The invention provides a hydrogen-peroxide-based RBCC (Rocket Based Combined Cycle) engine pressure pumping and squeezing integrated fuel system. The hydrogen-peroxide-based RBCC engine pressure pumping and squeezing integrated fuel system comprises a pressurization unit, a supplying unit, an engine body and a connecting pipeline unit; the pressurization unit is used for performing pressurization on the supplying unit; the supplying unit which is connected with the engine body through the connecting pipeline unit supplies propellant to the engine body.

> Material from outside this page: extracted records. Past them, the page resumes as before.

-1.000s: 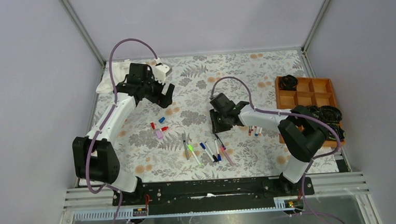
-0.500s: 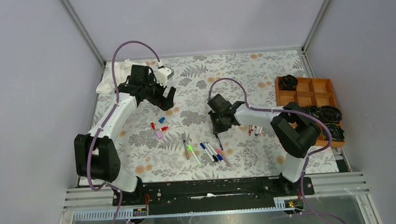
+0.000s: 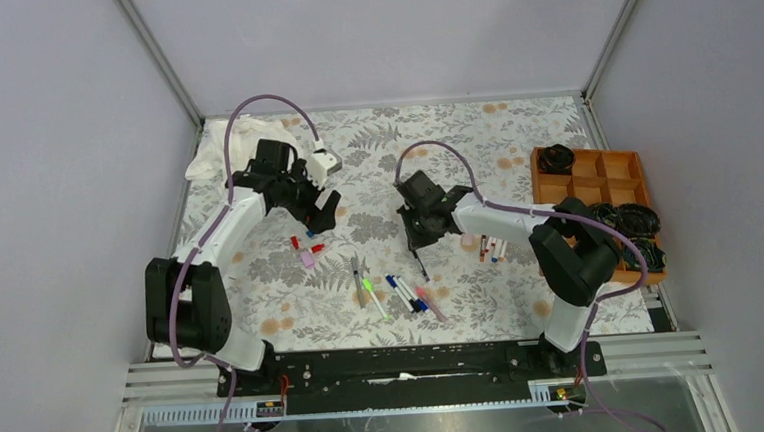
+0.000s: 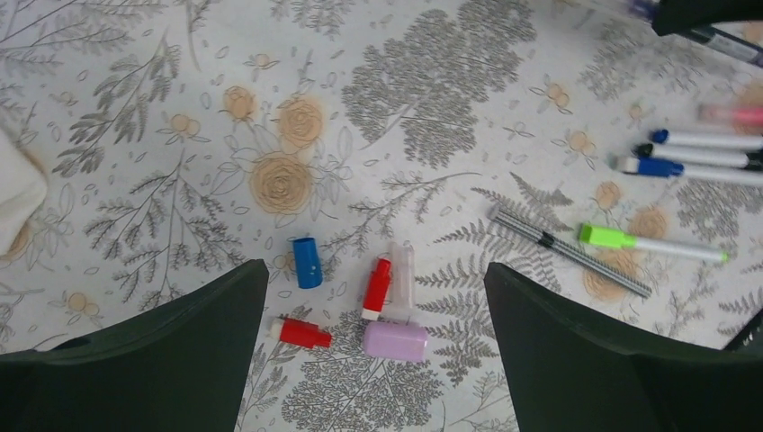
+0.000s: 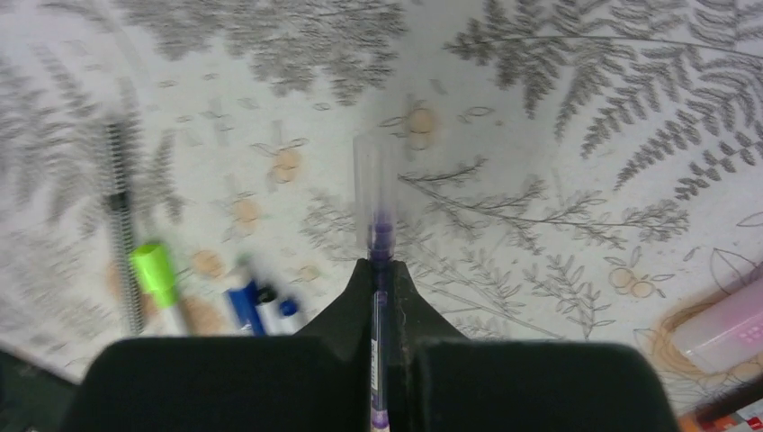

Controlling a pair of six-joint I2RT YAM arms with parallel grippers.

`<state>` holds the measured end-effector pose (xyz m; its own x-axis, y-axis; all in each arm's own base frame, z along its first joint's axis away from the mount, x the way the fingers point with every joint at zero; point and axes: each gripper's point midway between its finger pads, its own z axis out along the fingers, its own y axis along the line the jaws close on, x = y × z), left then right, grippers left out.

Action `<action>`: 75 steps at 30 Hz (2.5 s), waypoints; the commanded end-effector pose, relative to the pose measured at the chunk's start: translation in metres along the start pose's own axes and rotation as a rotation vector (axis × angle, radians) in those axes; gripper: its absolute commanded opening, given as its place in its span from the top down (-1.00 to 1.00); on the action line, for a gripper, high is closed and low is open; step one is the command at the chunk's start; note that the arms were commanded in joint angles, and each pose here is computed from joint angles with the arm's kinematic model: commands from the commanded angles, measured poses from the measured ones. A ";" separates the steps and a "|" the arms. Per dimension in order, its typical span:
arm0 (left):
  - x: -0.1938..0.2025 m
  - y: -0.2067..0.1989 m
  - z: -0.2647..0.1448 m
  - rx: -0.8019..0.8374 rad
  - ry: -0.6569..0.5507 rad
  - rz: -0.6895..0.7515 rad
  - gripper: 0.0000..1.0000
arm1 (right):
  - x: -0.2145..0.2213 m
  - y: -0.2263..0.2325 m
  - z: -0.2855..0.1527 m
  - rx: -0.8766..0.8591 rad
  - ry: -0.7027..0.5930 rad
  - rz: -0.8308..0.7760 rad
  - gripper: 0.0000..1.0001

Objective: Open the pen caps

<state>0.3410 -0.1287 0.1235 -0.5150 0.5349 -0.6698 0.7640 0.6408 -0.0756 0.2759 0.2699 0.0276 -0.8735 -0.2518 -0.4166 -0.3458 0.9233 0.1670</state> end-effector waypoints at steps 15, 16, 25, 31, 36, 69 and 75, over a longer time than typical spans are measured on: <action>0.024 -0.128 -0.035 0.522 -0.030 0.451 -0.74 | -0.007 0.155 -0.133 -1.051 0.259 -0.061 1.00; 0.024 -0.131 -0.035 0.526 -0.030 0.467 -0.72 | -0.006 0.158 -0.136 -1.080 0.276 -0.061 1.00; 0.019 -0.154 -0.036 0.564 -0.029 0.542 -0.56 | -0.002 0.165 -0.144 -1.194 0.372 -0.055 1.00; 0.016 -0.163 -0.036 0.585 -0.029 0.565 -0.29 | -0.006 0.166 -0.135 -1.173 0.383 -0.040 1.00; 0.020 -0.165 -0.033 0.586 -0.005 0.580 0.10 | -0.014 0.169 -0.133 -1.158 0.369 -0.028 0.98; 0.035 -0.110 -0.047 0.443 0.164 0.689 1.00 | 0.039 0.121 -0.119 -0.945 0.409 0.020 1.00; 0.036 -0.064 -0.052 0.361 0.174 0.646 1.00 | 0.045 0.108 -0.110 -0.865 0.397 0.049 1.00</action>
<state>0.2376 -0.1443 0.1424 0.0396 0.8125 -0.5817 0.9991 -0.0426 0.0086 0.1614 0.3385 0.1281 -0.8768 -0.4705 -0.0991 -0.2981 0.3702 0.8798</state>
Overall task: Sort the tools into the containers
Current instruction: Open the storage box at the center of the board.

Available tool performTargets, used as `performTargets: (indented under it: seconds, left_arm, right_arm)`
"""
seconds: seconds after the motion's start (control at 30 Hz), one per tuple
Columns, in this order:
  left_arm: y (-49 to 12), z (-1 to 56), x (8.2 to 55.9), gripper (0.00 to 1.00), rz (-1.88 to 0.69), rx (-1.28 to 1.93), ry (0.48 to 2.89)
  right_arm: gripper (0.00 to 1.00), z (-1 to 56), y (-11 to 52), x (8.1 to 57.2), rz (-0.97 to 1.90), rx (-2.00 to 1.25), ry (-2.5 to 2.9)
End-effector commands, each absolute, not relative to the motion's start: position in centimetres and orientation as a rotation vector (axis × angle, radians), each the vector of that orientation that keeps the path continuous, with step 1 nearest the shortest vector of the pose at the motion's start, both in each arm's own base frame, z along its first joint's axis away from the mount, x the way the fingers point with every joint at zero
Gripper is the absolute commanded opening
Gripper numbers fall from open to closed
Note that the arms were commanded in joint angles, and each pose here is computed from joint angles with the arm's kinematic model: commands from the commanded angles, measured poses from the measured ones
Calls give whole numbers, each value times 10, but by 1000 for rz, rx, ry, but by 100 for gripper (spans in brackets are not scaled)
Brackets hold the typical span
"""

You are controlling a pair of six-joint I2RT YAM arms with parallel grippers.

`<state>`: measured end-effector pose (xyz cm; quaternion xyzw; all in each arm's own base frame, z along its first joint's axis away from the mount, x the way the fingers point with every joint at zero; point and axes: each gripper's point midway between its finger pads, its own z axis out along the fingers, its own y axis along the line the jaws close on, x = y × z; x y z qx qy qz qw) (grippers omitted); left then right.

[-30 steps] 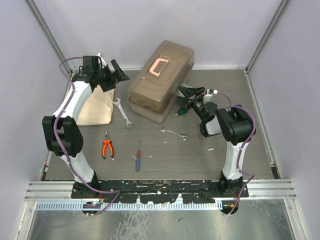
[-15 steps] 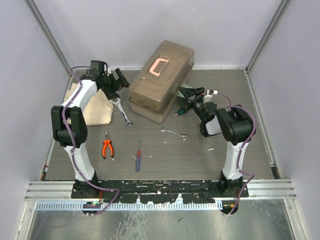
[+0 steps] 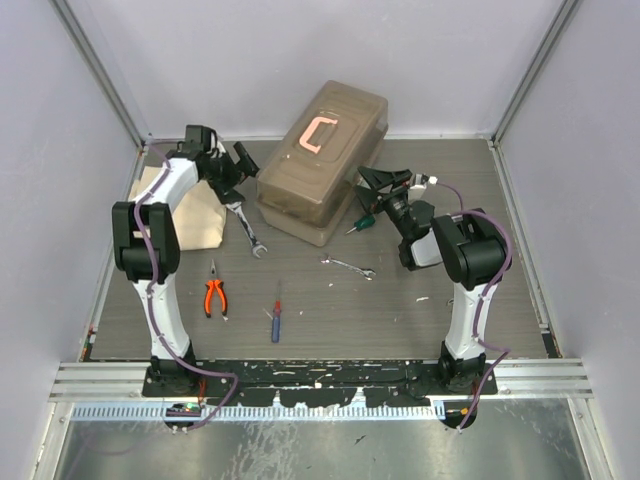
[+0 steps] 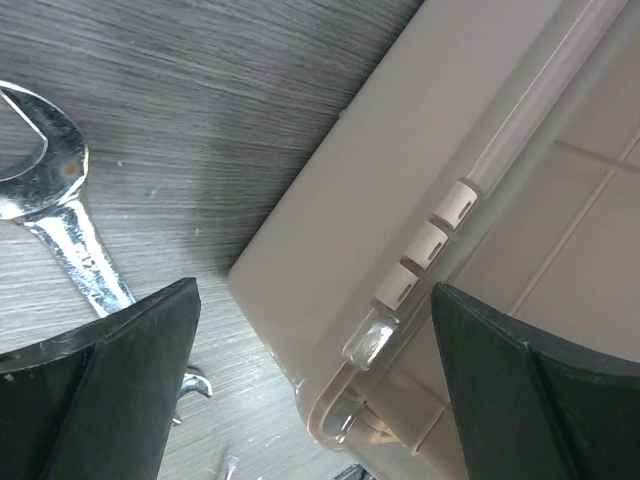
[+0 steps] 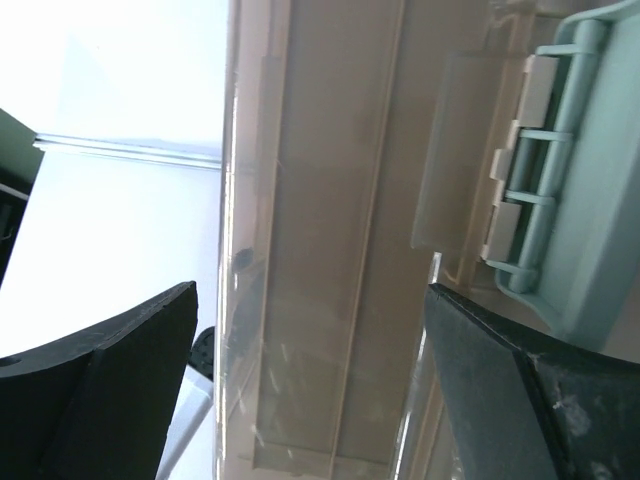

The hydrogen-peroxide-based RBCC engine pressure pumping and squeezing integrated fuel system has the advantages of overcoming disadvantages of a complex and huge system due to the fact that a rocket thrust chamber and a stamping combustion chamber separately supply fuel, synthesizing respective advantages of the hydrogen peroxide and kerosene propellant, being high in density specific impulse, satisfying combination engine design requirements for integrated fuel supplying and an integrated cooling structure and being mature in utilization and maintenance technology, relatively simple in system composition and easy to achieve.